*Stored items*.
##############################
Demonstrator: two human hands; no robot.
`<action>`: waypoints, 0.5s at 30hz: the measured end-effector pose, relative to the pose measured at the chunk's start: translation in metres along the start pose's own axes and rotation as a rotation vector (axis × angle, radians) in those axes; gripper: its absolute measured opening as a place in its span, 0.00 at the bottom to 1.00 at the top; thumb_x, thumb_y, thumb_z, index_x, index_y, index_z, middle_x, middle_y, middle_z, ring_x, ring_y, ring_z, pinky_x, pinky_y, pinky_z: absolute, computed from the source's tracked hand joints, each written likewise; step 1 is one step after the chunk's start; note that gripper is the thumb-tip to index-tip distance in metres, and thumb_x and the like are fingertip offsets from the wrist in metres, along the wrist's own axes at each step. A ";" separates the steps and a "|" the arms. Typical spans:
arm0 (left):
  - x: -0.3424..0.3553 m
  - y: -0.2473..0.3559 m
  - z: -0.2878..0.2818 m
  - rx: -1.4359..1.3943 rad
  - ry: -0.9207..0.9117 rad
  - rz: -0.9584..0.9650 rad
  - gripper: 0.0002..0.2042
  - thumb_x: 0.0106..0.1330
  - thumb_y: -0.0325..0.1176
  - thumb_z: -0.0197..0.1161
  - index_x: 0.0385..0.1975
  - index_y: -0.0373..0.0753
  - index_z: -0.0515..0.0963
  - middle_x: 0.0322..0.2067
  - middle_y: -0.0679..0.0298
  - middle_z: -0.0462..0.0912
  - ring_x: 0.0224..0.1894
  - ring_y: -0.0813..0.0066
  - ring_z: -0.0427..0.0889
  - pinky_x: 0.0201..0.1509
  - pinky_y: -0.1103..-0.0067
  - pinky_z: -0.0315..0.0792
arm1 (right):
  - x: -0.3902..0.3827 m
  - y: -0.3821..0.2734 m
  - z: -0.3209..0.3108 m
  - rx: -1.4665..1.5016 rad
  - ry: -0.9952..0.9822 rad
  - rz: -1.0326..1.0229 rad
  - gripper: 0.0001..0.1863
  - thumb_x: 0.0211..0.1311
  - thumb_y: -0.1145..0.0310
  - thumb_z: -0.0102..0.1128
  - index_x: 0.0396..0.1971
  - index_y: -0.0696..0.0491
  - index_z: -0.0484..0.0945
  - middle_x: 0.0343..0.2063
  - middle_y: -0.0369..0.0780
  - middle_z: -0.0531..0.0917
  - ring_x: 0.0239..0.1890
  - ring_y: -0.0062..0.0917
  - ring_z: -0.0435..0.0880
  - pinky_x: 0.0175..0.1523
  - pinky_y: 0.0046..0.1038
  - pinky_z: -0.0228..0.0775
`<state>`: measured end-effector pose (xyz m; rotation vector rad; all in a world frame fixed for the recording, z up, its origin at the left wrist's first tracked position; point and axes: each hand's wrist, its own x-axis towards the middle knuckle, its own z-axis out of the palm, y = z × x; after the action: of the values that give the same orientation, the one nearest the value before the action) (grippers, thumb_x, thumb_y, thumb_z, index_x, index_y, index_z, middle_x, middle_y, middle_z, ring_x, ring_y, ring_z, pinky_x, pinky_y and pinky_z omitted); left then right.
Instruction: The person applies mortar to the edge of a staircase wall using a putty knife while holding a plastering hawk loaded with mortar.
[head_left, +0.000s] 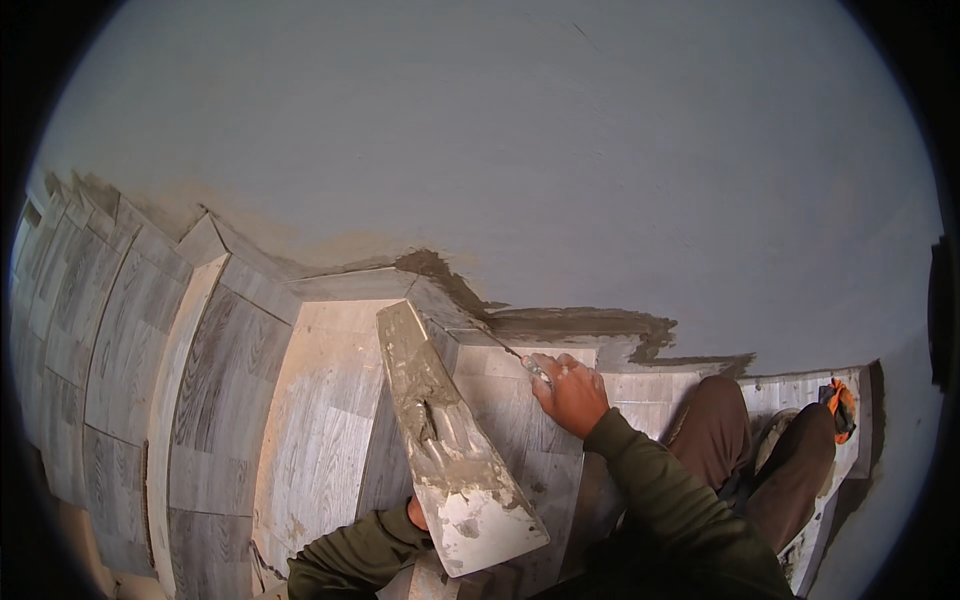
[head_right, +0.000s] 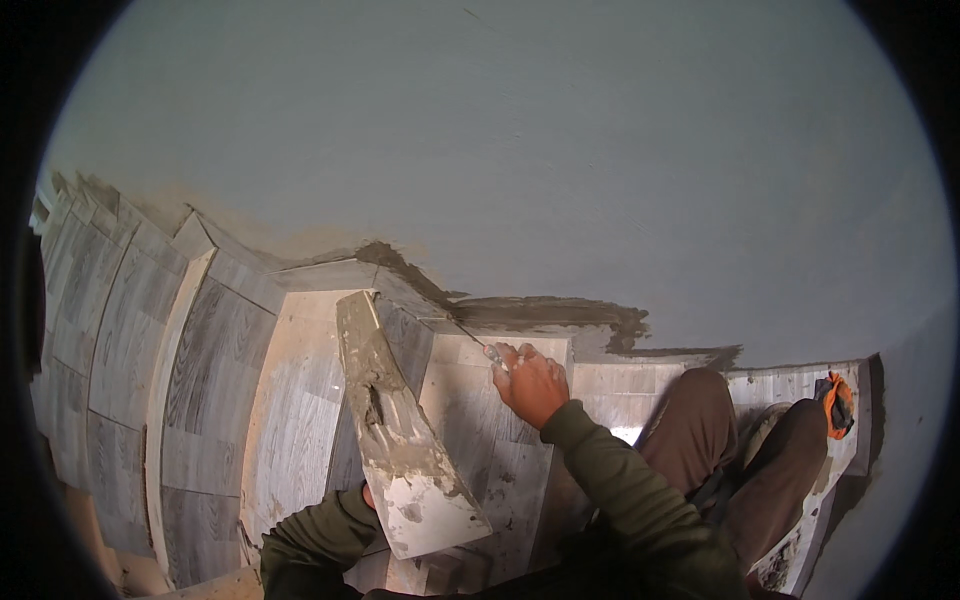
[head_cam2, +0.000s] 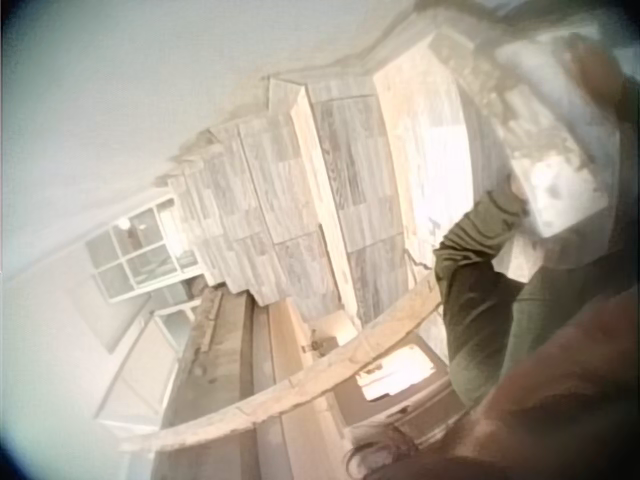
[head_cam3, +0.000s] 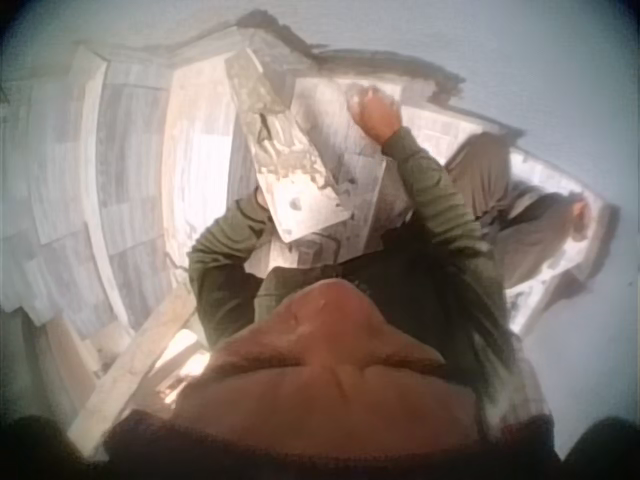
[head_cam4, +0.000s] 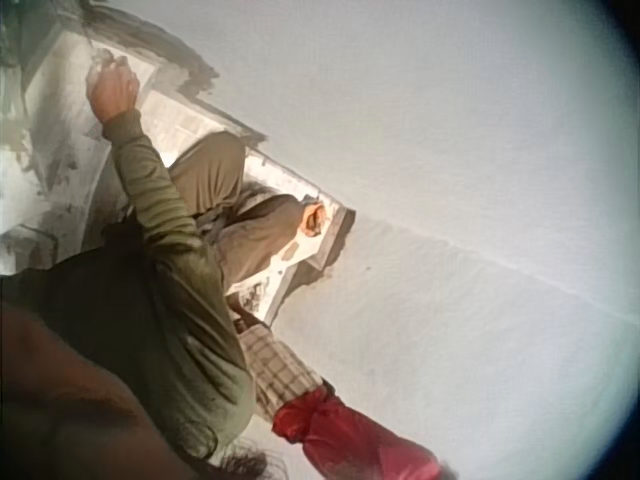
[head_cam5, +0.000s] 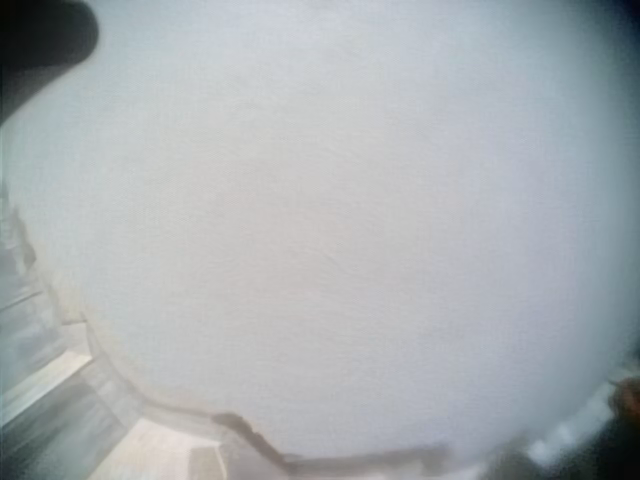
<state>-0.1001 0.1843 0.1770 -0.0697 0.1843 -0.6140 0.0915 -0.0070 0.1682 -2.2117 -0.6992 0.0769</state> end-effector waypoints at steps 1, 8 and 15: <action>0.001 0.001 0.001 0.002 0.000 -0.001 0.26 0.70 0.47 0.39 0.64 0.39 0.55 0.62 0.55 0.61 0.62 0.57 0.62 0.66 0.64 0.55 | 0.004 0.002 -0.002 -0.006 -0.016 -0.008 0.19 0.58 0.60 0.53 0.48 0.50 0.74 0.36 0.49 0.78 0.37 0.44 0.78 0.42 0.43 0.69; 0.003 0.003 0.001 0.017 0.007 -0.008 0.26 0.70 0.47 0.39 0.64 0.38 0.55 0.62 0.55 0.61 0.62 0.57 0.62 0.66 0.64 0.56 | 0.012 0.014 0.004 0.075 0.020 -0.033 0.19 0.59 0.59 0.52 0.47 0.51 0.75 0.38 0.52 0.79 0.42 0.46 0.77 0.48 0.44 0.67; 0.005 0.008 0.000 0.038 0.011 -0.014 0.26 0.70 0.47 0.38 0.64 0.38 0.55 0.62 0.56 0.61 0.62 0.58 0.62 0.66 0.64 0.56 | -0.022 0.028 -0.010 0.062 0.072 -0.007 0.19 0.58 0.60 0.53 0.49 0.49 0.74 0.33 0.47 0.79 0.32 0.43 0.79 0.39 0.40 0.71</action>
<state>-0.0913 0.1878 0.1756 -0.0313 0.1831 -0.6319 0.0883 -0.0393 0.1515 -2.1420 -0.6565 0.0147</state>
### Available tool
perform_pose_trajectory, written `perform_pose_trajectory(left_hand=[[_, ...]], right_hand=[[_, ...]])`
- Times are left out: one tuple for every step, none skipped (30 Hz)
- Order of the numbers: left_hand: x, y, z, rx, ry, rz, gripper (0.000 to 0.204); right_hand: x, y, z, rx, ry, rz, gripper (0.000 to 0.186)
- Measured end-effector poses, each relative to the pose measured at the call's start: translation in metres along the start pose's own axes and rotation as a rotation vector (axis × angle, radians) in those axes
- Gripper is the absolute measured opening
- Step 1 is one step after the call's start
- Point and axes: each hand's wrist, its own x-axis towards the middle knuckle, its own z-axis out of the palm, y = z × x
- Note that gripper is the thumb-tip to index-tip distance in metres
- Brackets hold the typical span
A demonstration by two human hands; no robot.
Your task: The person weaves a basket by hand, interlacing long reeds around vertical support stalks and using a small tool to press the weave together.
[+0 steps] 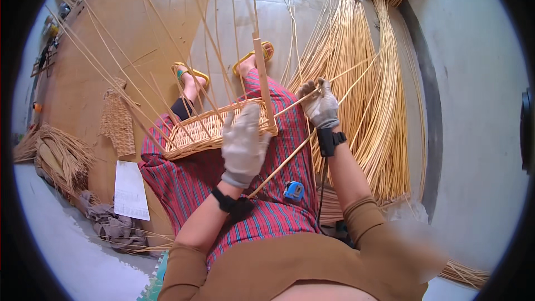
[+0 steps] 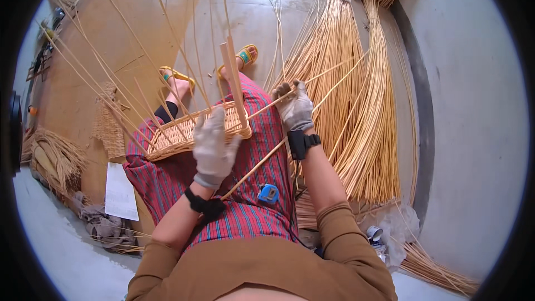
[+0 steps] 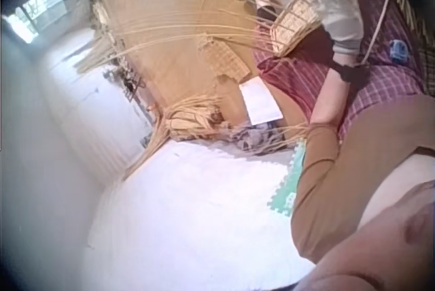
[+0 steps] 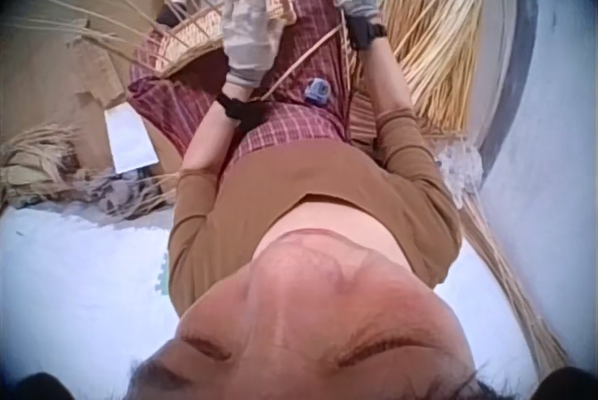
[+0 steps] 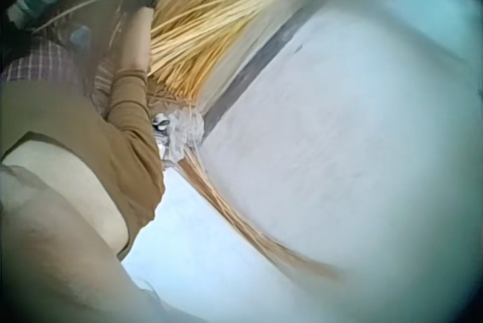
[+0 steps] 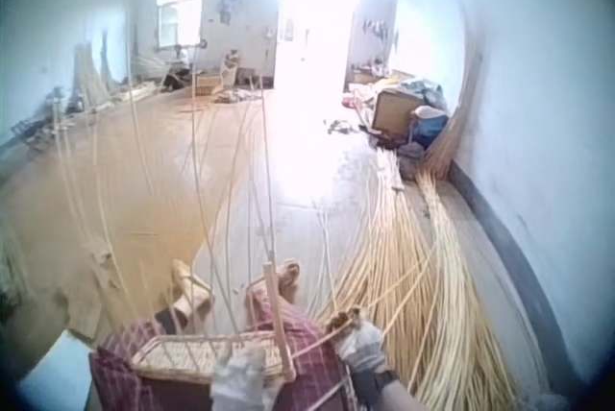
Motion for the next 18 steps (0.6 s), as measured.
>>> perform_pose_trajectory(left_hand=[[0.01, 0.005, 0.0, 0.174, 0.02, 0.184, 0.091], [0.004, 0.0, 0.01, 0.147, -0.065, 0.102, 0.095], [-0.002, -0.009, 0.03, 0.114, -0.14, 0.03, 0.099], [-0.004, -0.01, 0.038, 0.08, -0.228, -0.045, 0.104], [-0.008, -0.017, 0.041, 0.082, -0.157, 0.043, 0.11], [-0.01, -0.018, 0.042, 0.075, -0.194, 0.018, 0.108], [-0.012, -0.018, 0.043, 0.069, -0.23, -0.008, 0.106], [-0.014, -0.019, 0.044, 0.064, -0.267, -0.033, 0.104], [-0.011, -0.015, 0.044, 0.044, -0.227, 0.005, 0.101], [-0.013, -0.017, 0.046, 0.053, -0.209, 0.014, 0.099], [-0.016, -0.019, 0.048, 0.062, -0.191, 0.022, 0.098], [-0.017, -0.021, 0.049, 0.073, -0.17, 0.036, 0.097], [-0.018, -0.02, 0.049, 0.066, -0.112, 0.058, 0.092], [-0.017, -0.02, 0.049, 0.058, -0.122, 0.043, 0.09], [-0.015, -0.017, 0.049, 0.045, -0.135, 0.031, 0.089], [-0.013, -0.015, 0.049, 0.034, -0.147, 0.018, 0.088], [-0.012, -0.012, 0.05, 0.014, -0.147, 0.009, 0.081], [-0.011, -0.01, 0.052, 0.037, -0.15, 0.018, 0.078]], right_hand=[[-0.014, 0.004, 0.026, 0.092, 0.056, 0.018, 0.043], [-0.009, 0.002, 0.021, 0.159, -0.058, 0.095, 0.048], [0.0, -0.006, 0.013, 0.225, -0.181, 0.161, 0.053], [-0.002, -0.01, 0.014, 0.292, -0.293, 0.229, 0.059], [0.002, -0.012, 0.02, 0.182, -0.112, 0.206, 0.066], [0.0, -0.013, 0.02, 0.164, -0.163, 0.188, 0.066], [-0.002, -0.014, 0.02, 0.146, -0.215, 0.17, 0.065], [-0.005, -0.015, 0.02, 0.127, -0.267, 0.153, 0.064], [-0.014, -0.017, 0.027, 0.054, -0.242, 0.078, 0.063], [-0.021, -0.018, 0.03, 0.013, -0.216, 0.045, 0.062], [-0.031, -0.018, 0.031, -0.028, -0.19, 0.013, 0.061], [-0.042, -0.018, 0.035, -0.066, -0.167, -0.023, 0.061], [-0.056, -0.017, 0.041, -0.082, -0.131, -0.038, 0.06], [-0.07, -0.015, 0.044, -0.127, -0.177, -0.086, 0.059], [-0.089, -0.013, 0.05, -0.172, -0.175, -0.139, 0.06], [-0.103, -0.007, 0.053, -0.217, -0.174, -0.19, 0.062], [-0.113, 0.0, 0.047, -0.237, -0.268, -0.214, 0.054], [-0.126, 0.009, 0.041, -0.259, -0.361, -0.242, 0.046]])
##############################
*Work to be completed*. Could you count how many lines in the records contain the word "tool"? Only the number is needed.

*Answer section*. 2